Good point here.
What makes a good metroid ?
M1 and super defined the genra.
For me, the most linear one was FUSION. I loved it back in 2004, but when I killed the final boss, I seriously asked to myself, "is the prologue finally over so we can have the main dish ?" And...nope, obviously.
DREAD is something bizarre at first glance:
- Music is bad, really really bad for this kind of game. THIS IS HERESY, pure and simple.
- 2.5D environments are lacking, which is a shame when we know the Lord of Shadows serie by MercurySteam, but hard to have a good art direction if you play a 100% subterranean game.
- Adam is still there, giving you directions, which I HATE.
But then...
- Controls are top notch
- Combat can be really dynamic due to counters at the expense of the armed canon purpose
- Upgrades have a lot of novelty to them, which is quite a feat
- Map is insanely complicated but quick to go through
- Boss fights are FUN
- Thrilling 'ALIEN' chase scenes are both hard and rewarding
- Chara design is really cool overall
- Macho sidenote: Samus talks only ONE time, which is perfect, but she lacks this hips balancing from 3DS remake
You can't tell me you didn't enjoyed the final boss fight.
Can you ?
RB was a bitch, but the fight had its moments for sure.
hard to have a good art direction if you play a 100% subterranean game
I mean the existence of several other metroid games disagree.
Never liked the 360 aim, or moving with analog controls. These things weren't necessary with how the past games were designed anyways.
Combat can be really dynamic due to counters at the expense of the armed canon purpose
I wouldn't really call giving samus a 1-hit kill move very dynamic
Map is insanely complicated but quick to go through
That's actually my issue. My favorite part of a metroid is getting lost. I mentioned the railroading, which I honestly think is worse here than in Fusion. Yeah Adam tells you what your objective is, but there's still plenty opportunity to get lost on the way. If you've ever had the chance to look at miiverse when Fusion came out on Wii U VC, there was plenty evidence of that. Dread has sequence breaks, but they're all super specific out of the way things. I never actually got lost, afaik David Jaffe is the only person to ever get stuck in Dread. Zero Mission had the perfect balance imo where the map has really intuitive & natural sequence breaks built in, where even on my first playthrough, with just some plain curiosity I discovered some sequence breaks. I don't find any of them in Dread to be remotely natural.

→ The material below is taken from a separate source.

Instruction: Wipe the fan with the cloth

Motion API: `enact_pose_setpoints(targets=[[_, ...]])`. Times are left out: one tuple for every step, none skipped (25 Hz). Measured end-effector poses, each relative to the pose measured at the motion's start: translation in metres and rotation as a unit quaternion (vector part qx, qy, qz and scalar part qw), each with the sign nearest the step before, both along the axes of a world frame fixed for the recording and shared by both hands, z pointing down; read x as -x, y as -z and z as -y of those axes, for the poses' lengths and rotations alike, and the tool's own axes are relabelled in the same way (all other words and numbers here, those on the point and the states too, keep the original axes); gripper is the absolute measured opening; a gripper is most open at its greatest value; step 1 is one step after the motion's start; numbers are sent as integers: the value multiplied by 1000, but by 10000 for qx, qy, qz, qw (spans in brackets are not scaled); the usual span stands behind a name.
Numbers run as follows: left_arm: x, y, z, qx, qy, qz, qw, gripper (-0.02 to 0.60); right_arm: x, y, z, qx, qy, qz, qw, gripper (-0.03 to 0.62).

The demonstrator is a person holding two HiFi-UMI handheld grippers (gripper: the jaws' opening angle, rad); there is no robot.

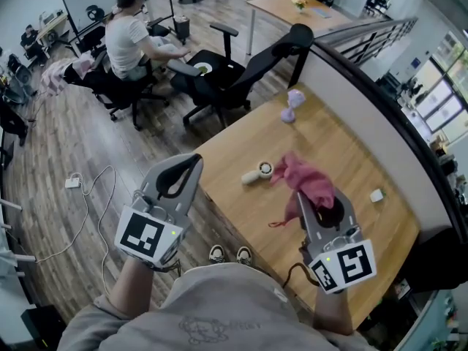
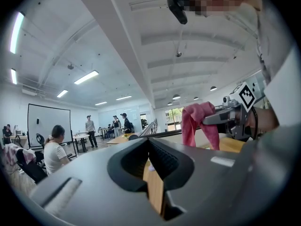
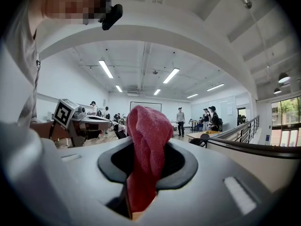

I know I'm the minority on this one, but I hate Dread's (& SR's non-metroid) boss fights. Metroid boss fights to me were never about super strict trial and error. I just never found these types of bosses to be fun. Kraid was alright though. Even then, the bosses in this game make E-Tanks feel worthless because even if you pick up all that you possibly can prior to an encounter each boss seems to scale, in that they all kill you in like 5-7 hits each. Its more frustrating to me than anything and is a huge pace breaker for me.
Thrilling 'ALIEN' chase scenes are both hard and rewarding
By virtue of being killed in 1-shot, I suppose I can't argue that they do elicit a sense of thrill, but again, more of a nuisance and pace breaker than anything to me.
Macho sidenote: Samus talks only ONE time, which is perfect, but she lacks this hips balancing from 3DS remake
Agreed, though I'm not sure what you mean about the hips. The pencil neck they gave her does make some of the cool/tough action poses she does look goofy though. I don't really like any of the suits in the game, they all look like FF13's boss designer made them.